How to simulate your SIPs against your long term goals - Motilal Oswal
How to simulate your SIPs against your long term goals - Motilal Oswal

How to simulate your SIPs against your long term goals

There is normally a question asked if SIPs are safe, especially equity SIPs. The answer is that SIPs are as safe or as unsafe as your normal equity fund investment. The only advantage that the SIP brings to the table is the benefit of rupee cost averaging which enables you to reduce your cost of holding the SIP and therefore the Return on Investment. In fact it has been estimated that if you continue a SIP on equity diversified funds for over 8 years, then the probability of a downside in value is almost nil. Of course, you still need to earn more than the index returns but that is a different debate altogether.

 

The big challenge is not about how SIPs perform but how SIPs help reach your financial goals. Normally, each SIP is tagged to a specific financial and that is how you manage to track your journey towards the goal. Since financial goals are about the future, there is always an element of uncertainty involved and hence you need to simulate situations. In fact, your SIP amount must begin with simulations. Let us look at some SIP investment tips and some SIP long term investment ideas.
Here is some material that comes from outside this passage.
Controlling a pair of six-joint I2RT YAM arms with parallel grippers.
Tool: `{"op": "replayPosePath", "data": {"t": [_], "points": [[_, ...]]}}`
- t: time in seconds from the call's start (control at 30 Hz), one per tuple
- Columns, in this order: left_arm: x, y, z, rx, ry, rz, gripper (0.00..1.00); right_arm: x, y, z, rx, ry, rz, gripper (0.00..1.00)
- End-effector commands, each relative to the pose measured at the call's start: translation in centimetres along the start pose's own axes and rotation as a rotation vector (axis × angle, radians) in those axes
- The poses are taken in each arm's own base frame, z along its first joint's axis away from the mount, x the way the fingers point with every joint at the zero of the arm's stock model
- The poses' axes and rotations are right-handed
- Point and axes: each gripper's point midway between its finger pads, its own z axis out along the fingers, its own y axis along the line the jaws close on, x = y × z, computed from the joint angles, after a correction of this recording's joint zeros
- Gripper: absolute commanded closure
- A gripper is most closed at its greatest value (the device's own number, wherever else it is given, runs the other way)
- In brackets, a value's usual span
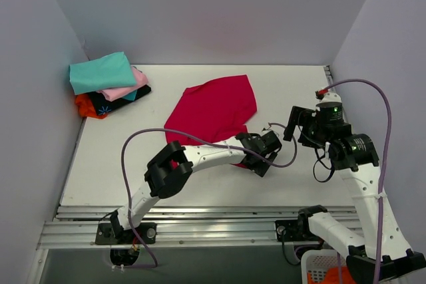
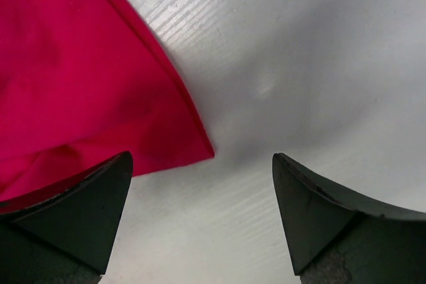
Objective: Fold and stack the t-shirts
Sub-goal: Flatten the tshirt out
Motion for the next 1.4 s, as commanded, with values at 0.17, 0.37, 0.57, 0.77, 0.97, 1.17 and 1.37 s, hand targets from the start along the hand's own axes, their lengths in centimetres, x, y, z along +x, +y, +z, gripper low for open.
{"op": "replayPosePath", "data": {"t": [0.17,0.37,0.57,0.77,0.97,1.17,1.37], "points": [[-0.1,1.4,3.9,-0.025,0.000,-0.128,0.04,0.4,-0.5,0.0,0.033,0.037,0.006,0.00],[2.2,3.8,5.2,-0.062,0.034,-0.191,0.00,0.4,-0.2,1.0,0.030,0.059,-0.003,0.00],[3.5,5.3,5.4,-0.081,0.056,-0.220,0.33,0.2,-0.1,1.6,0.035,0.064,-0.003,0.00],[4.2,5.5,5.1,-0.075,0.066,-0.217,0.98,-0.3,-0.3,1.5,0.052,0.045,0.000,0.00],[2.6,6.1,0.9,-0.053,0.023,-0.209,0.98,-3.1,-0.2,2.0,0.075,-0.052,0.035,0.04],[2.6,8.8,-7.9,-0.047,-0.053,-0.273,0.98,-6.1,4.0,7.8,-0.060,-0.029,0.126,0.10],[8.3,12.9,-14.1,-0.128,-0.033,-0.344,0.98,-7.2,8.1,14.2,-0.179,0.090,0.150,0.00]]}}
Let us also look at the best SIP for long term investment in India and how simulation plays a key role in deciding the amount of SIP. Let us look at 6 kinds of simulations ahead of a SIP..

 

1.  Simulating levels of income growth

This is the most basic assumption that you make. You monthly saving via SIP will be largely determined by your income growth. Obviously, your SIP cannot be static and needs to grow with your income. But you also need to be pragmatic. For example, your income is not going to increase at 15% annually through your career. There will be some very good years and some very bad years wherein you could stagnate or even take pay cuts. Your SIP should be divided into two parts; the core SIP and the satellite SIP. The core SIP is what you should be conservative but maintain under all circumstances. The satellite SIP is where you can keep your flexibility.

 

2.  Simulating levels of expenditure growth

This aspect of projecting your expenditure has two very interesting aspects to it. Over time, not only will your costs go up but also your standard of living will go up as your expenditure patterns will shift. When you project your long term expenses post retirement, you need to consider your expenses and your liabilities. The second and more critical aspect pertains to your saving capacity. Normally, people tend to look at savings as a residual after spending. Instead, when you simulate, look at expenses as a residual item after your target savings are met. Then your potential savings can be classified into core and satellite as explained in the previous point.

 

3.  Simulating costs of goals

How much does goal cost? That is the big question. When we talk of goals, we talk of goals like retirement, children’s education, children’s marriage, long term emergency corpus etc. These goals are simulated based on your projections of expenses after a period of time. Remember, most of these projections are deep into the future and hence we can only arrive at a reasonable estimate of the cost of these goals. A lot of the goals will actually get fine tuned along the way as the cost of goals gets crystallized better.

 

4.  Simulating rate of inflation

This is, in a way, a part and parcel of your cost simulations. Inflation is the rate at which the costs will rise. Here again, the key is to be as liberal as possible to ensure that your incidental costs are covered. For example, if the current rate of inflation is 5% and the average of inflation has been 6% in the past, then you must ideally simulate two scenarios of 6% and 7% inflation so that you are protected in case of any exigency or any macro shock along the way.

 

5.  Simulating return on debt investments

This is an interesting simulation and involves a lot of interesting assumptions. For example, your debt returns are a function of various factors. It will be a factor of the level of interest rates that will sustain. It will also be a function of the direction of interest rates. Normally, falling interest rates are positive for bond values and vice versa. To an extent, the returns on debt will also be contingent on the level of inflation discussed in the previous point. Above all, the spreads that corporate debt will earn over G-Secs and the spread the “AA” rated debt will earn over “AAA” rated debt will combine to determine how much returns you will make and therefore how you need to combine them.

 

6.  Simulating return on equity investments

This is a slightly complicated part of it. Interest rates may be easier to extrapolate than equity rates. But there are some pointers. Firstly, there is a simulation of mid caps versus large cap returns. Secondly, there is a simulation of equity as an asset class. For example, equities have given over 14% returns annualized over the last 20 years and that can be taken as a benchmark with minor adjustments.

 

The whole purpose of simulation is to get a picture of how your SIP matches up to your goals under different scenarios. The more scenarios you simulate, the better prepared you are for any exigency.